WHAT IS EXPECTED:
Please repeat the line that contains "Please tag the black chair" and every line after it, exactly, through the end of the records.

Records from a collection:
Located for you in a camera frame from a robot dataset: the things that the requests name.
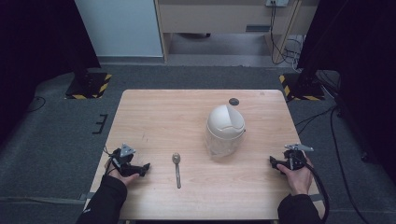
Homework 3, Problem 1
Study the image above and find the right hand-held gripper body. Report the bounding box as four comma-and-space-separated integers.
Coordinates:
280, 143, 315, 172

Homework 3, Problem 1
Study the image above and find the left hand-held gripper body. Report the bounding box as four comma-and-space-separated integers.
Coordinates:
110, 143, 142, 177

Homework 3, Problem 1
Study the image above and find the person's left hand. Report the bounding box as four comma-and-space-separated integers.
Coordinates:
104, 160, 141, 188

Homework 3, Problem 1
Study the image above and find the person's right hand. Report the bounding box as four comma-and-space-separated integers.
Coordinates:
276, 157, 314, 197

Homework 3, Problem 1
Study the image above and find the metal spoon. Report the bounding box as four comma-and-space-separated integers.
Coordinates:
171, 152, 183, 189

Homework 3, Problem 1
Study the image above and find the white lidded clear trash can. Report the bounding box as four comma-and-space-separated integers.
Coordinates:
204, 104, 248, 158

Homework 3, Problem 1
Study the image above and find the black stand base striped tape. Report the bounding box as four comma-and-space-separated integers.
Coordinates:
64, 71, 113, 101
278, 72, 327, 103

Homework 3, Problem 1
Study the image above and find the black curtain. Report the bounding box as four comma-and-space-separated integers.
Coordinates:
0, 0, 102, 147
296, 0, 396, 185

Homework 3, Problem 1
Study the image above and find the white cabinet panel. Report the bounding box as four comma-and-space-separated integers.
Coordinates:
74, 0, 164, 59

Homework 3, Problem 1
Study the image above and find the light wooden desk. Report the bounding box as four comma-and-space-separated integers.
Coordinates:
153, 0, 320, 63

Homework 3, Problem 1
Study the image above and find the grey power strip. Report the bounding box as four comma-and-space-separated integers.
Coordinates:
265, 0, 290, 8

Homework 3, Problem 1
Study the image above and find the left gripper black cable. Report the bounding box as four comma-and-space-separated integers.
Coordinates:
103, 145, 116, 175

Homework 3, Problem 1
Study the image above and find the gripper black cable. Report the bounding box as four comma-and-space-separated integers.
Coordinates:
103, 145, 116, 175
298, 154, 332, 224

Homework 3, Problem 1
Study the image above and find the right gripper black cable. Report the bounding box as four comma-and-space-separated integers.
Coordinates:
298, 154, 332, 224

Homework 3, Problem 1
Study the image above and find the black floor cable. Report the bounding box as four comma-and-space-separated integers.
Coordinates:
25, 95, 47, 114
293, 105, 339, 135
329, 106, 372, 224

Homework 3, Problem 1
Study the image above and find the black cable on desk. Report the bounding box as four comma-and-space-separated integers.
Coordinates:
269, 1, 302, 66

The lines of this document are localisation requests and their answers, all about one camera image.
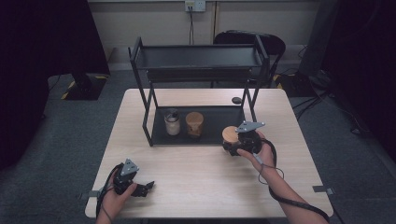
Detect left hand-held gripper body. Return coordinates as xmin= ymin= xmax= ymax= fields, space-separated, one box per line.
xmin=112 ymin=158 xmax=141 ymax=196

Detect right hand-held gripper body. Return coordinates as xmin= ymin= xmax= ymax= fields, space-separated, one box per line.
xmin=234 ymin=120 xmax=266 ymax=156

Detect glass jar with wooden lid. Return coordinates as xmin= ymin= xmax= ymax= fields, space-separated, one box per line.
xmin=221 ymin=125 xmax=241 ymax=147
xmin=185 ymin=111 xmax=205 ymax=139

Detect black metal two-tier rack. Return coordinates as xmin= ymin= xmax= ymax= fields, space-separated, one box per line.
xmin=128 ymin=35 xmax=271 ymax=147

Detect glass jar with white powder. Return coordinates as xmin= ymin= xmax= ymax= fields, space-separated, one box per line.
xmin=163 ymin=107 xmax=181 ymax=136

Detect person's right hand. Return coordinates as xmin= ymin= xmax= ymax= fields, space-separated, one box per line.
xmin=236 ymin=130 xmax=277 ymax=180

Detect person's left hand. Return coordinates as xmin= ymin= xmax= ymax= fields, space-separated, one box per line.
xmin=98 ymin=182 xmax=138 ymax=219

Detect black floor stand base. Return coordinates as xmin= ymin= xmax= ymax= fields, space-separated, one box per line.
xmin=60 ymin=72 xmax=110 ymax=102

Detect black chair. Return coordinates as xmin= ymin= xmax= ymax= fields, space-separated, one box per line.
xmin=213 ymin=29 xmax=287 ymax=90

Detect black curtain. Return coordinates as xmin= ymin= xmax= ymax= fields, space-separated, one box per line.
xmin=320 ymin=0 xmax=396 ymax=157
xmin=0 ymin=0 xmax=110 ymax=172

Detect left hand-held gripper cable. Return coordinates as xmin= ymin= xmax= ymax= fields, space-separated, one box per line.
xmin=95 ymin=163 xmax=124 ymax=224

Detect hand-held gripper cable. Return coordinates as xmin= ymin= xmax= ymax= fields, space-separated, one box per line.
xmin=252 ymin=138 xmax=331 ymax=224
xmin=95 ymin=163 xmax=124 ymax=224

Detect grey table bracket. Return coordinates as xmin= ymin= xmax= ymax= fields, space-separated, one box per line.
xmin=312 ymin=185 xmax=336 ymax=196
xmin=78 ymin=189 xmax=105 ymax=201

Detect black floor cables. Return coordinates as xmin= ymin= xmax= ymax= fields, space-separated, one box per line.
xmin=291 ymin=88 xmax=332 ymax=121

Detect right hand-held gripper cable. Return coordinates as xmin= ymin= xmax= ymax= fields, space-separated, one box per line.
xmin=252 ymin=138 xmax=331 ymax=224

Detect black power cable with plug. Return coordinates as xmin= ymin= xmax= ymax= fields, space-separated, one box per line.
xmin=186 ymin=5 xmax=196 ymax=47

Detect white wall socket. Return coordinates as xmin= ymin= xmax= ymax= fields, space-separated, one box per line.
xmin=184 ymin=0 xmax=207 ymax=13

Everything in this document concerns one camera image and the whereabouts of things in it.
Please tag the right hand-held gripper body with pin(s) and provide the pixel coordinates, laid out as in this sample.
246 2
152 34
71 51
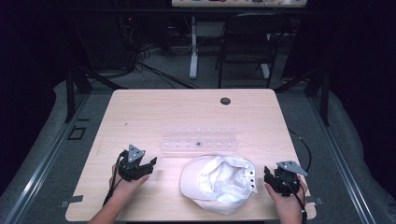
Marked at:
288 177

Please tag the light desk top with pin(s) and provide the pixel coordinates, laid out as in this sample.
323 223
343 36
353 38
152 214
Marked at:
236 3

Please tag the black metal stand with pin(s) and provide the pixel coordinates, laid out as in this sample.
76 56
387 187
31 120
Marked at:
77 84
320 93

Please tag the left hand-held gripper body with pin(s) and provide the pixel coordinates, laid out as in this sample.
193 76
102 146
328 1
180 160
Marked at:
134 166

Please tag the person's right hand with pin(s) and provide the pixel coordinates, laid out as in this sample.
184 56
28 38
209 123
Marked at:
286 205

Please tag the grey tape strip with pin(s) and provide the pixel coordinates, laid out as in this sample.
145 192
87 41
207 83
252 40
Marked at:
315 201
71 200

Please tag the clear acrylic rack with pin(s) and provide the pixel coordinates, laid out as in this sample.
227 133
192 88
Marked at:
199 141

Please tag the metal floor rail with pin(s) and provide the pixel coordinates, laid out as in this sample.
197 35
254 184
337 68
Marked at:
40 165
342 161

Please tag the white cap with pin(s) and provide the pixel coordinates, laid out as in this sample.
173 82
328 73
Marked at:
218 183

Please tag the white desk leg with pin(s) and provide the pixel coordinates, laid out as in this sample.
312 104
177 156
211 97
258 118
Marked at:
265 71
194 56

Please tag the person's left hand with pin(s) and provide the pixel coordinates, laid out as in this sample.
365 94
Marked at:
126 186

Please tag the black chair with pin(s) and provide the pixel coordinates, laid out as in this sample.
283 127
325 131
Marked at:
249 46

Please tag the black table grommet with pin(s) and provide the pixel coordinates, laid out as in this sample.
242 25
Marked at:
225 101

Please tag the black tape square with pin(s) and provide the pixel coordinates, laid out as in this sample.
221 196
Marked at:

COMPLETED TASK:
Please tag the black chair with pin(s) and provide the pixel coordinates, laid out as in this sample.
283 127
325 131
Marked at:
249 46

Please tag the black table grommet with pin(s) and provide the pixel coordinates, laid out as in this sample.
242 25
Marked at:
225 101

Please tag the black tape square with pin(s) and provide the pixel coordinates, laid out as in this sample.
221 196
Marked at:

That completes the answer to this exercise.